People obviously weren’t confident in how they were actually going to deliver support in that way because they’d never done it before, they didn’t know how it would work so we had to do a lot of work around redesigning those services because you can’t just take a group for 20 people, a dementia café for example, where you might have 20 or 30 people in the room and automatically transfer that over to a digital environment and expect it to work in exactly the same way. So, we had to think about how you would actually deliver those services and give a lot of support to people around that as well. In terms of what we did with Near Me, we set up … we have 45 waiting areas and 47 meeting rooms. So, the meeting rooms we use for smaller therapeutic activities but where the nature of the discussion isn’t particularly personal and the waiting areas we use for appointments.

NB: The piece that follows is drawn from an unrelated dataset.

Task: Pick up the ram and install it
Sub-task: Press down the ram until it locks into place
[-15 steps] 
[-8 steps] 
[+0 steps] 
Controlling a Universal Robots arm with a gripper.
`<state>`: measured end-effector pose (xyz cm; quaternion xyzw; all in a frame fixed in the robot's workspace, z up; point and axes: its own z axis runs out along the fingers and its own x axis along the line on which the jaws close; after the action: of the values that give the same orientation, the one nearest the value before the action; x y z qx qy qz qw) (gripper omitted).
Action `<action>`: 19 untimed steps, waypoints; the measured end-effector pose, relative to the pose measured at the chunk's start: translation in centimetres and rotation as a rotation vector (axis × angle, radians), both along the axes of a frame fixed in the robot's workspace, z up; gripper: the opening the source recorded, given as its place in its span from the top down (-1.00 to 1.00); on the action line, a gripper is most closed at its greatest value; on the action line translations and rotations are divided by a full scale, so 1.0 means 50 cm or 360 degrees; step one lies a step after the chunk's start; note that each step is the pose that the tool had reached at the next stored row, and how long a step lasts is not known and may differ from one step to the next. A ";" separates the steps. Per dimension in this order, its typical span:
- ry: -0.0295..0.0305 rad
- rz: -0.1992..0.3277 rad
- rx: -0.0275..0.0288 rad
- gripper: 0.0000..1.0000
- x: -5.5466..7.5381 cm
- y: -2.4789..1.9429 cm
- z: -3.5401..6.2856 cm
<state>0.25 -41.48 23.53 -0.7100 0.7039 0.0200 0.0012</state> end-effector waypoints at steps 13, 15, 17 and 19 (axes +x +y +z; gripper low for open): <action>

So, imagine being in a group setting or being in a solo session with a GP or somebody like that. So, we use the waiting areas for those solo sessions but with the advantages that Near Me brings of being able to bring in additional family members, additional professionals, practitioners to take part in that conversation and we’ve found that that has been really positive and actually we’ve had family members saying, I had no idea that the person that I care about was capable of so much because when they went into the resource centre and I dropped them off and they did whatever they were doing and then I would come back and pick them up but I never really saw what they were doing, I didn’t get that involved. So, that’s something that has been really nice through Near Me is that we’ve had probably an additional level of connection with that extended network of the family that we didn’t always have before. What we’ve also found is that we’re able to support people who didn’t live near our resource centres or who weren’t able to get into them for any variety of means so, in terms of how we progress now, it’s something that we offer and we’re not going to withdraw that.

So, we’re never going to go back to saying, that this is the fall back, this is now something that we do as a matter of course and it’s built into a suite of offerings that we have of digital offerings now and part of what we had to do was help our staff navigate which platform was right for which activity. So, we use Near Me, we also use the Go To platform and we use Microsoft Teams, so they’re our 3 main platforms. So, we started off very heavily on Near Me but we also had a need for something that was going to be able to host larger groups, so that was when we had a look around and we identified Go To as the platform that we wanted to use but also Teams is our means of communication within the office.

So, we had a community of support for people using those platforms on Teams and we’ve built up a really nice library of resources that staff can draw on and I think what we’ve seen is that people are becoming more and more confident in using these things and they’re coming up with some really exciting and innovative ways of getting people involved and making sure that people are engaging in the activities and from the evaluation that we’ve done of our digital activities so far, it’s been received very positively and we’ve been successful so far in being awarded about 412 devices, I think it is, through Connect in Scotland so that and putting in place the digital Champions Network that Aaron was talking about before and that’s a model that we’ve adopted with Alzheimer’s Scotland and that’s something that has been really helpful in how we support and engage people, going forward.